Musiker aus aller Welt treffen sich in Pirna, es sind insgesamt vierzig auserwählte Künstler und deren besten vier sollen ein finales Konzert geben. Allen aber ist vorgesehen, zusammen mit Behinderten und Zurückgebliebenen einen Chor zu üben. Es gibt also das Nebeneinander von übergroßem Talent sowie von Beschränkung.
Der Direktor selbst plant eine Aufführung, in denen diese beiden Gegensätze vereint werden und der Weg von der Sühne zur Erlösung zu finden.
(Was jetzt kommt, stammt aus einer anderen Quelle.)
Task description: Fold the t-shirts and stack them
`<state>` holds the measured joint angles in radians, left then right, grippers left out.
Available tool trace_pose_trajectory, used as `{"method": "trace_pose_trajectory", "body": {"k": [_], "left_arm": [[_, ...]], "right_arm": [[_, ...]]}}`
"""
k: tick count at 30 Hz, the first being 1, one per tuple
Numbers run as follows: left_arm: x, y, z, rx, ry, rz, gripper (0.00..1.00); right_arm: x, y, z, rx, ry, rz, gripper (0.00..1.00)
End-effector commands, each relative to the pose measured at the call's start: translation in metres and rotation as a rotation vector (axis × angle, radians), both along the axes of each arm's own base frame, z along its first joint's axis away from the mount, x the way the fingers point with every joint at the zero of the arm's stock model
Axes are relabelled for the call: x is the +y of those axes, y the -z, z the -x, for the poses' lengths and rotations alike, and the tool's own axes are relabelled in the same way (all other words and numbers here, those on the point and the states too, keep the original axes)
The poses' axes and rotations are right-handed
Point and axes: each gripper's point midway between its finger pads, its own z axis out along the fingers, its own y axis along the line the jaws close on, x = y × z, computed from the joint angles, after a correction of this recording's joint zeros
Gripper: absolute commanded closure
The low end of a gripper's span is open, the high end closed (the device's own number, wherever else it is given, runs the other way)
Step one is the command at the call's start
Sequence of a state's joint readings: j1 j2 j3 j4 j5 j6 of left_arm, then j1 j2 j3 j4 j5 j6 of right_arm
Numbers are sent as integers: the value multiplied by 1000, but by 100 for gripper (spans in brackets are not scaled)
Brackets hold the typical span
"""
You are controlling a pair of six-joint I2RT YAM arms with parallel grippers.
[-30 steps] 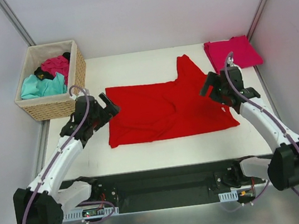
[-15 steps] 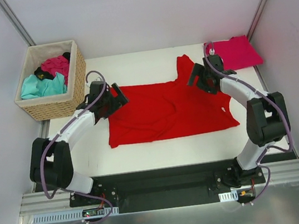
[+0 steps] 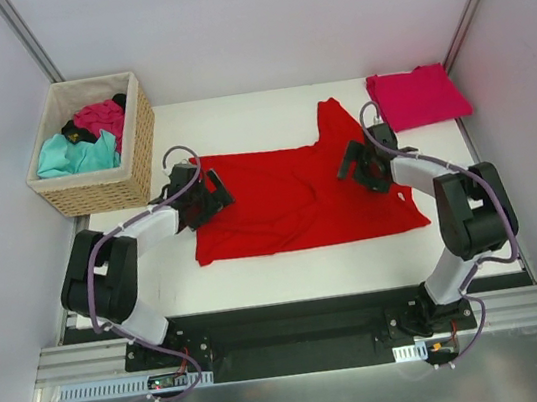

Der stellenweise fast lyrische Text taucht sehr dezidiert in die Details der Musik, den Fähigkeiten, aber auch den Erwartungen der Musiker ein. Das alles findet sich nach all den Proben in einem finalen Auftritt wieder, der natürlich anders als erwartet ist.
Eine Geschichte, die trotz ihres begrenzten Umfang sehr viel Tiefe und Atmosphäre hat und sich diversen Fragen des Lebens und der Gesellschaft stellt, und das auf eine sehr defensive und gelungene Art und Weise.
Ein sehr lesenswertes Buch, abgerundet mit einem Interview mit dem Autor sowie ein detaillierter Essay von Übersetzer Martin Ruf, der sich mit dem Wirken von Musik und Phantastik in deren Verbindung auseinandersetzt.
Choral für Stimmen aus Stein und Asche ist eine wirklich bemerkenswerte Novelle und ein eindrückliches Zeugnis hervorragender unheimlicher Literatur abseits plakativer Moral.